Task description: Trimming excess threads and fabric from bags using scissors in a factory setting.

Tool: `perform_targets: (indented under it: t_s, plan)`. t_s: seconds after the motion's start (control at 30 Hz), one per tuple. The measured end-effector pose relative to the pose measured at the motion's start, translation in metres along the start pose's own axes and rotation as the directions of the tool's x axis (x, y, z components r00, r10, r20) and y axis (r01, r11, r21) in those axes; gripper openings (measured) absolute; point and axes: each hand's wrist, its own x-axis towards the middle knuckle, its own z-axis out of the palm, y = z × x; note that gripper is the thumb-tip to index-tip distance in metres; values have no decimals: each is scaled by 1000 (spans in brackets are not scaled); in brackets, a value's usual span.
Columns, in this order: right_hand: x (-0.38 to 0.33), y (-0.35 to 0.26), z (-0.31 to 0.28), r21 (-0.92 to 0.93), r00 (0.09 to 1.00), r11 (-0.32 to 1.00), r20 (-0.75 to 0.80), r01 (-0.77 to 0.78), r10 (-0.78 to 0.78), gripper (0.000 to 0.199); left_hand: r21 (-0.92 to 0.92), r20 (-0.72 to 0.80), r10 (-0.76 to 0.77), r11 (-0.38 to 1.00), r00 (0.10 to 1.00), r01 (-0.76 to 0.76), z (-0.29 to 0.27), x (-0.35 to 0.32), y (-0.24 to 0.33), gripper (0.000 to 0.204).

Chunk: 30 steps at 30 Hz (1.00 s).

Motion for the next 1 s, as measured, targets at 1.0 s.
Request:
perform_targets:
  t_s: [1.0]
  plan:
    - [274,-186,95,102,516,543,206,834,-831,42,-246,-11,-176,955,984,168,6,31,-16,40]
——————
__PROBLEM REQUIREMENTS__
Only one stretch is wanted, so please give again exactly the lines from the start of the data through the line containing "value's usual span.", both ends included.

__SOLVED EXERCISE__
Task description: Trimming excess threads and fabric from bags using scissors in a factory setting.

Tool: `perform_targets: (indented under it: t_s, plan)`. t_s: seconds after the motion's start (control at 30 Hz), one per tuple. The measured end-effector pose relative to the pose measured at the motion's start, translation in metres along the start pose's own axes and rotation as the directions of the tool's x axis (x, y, z components r00, r10, r20) and y axis (r01, r11, r21) in those axes; gripper openings (measured) absolute; point and axes: each hand's wrist, its own x-axis towards the middle knuckle, its own z-axis out of the palm, y = z × x; note that gripper is the thumb-tip to index-tip distance in metres; values have no decimals: each is scaled by 1000 (spans in brackets are not scaled); in brackets, a value's usual span.

This answer requires nothing further.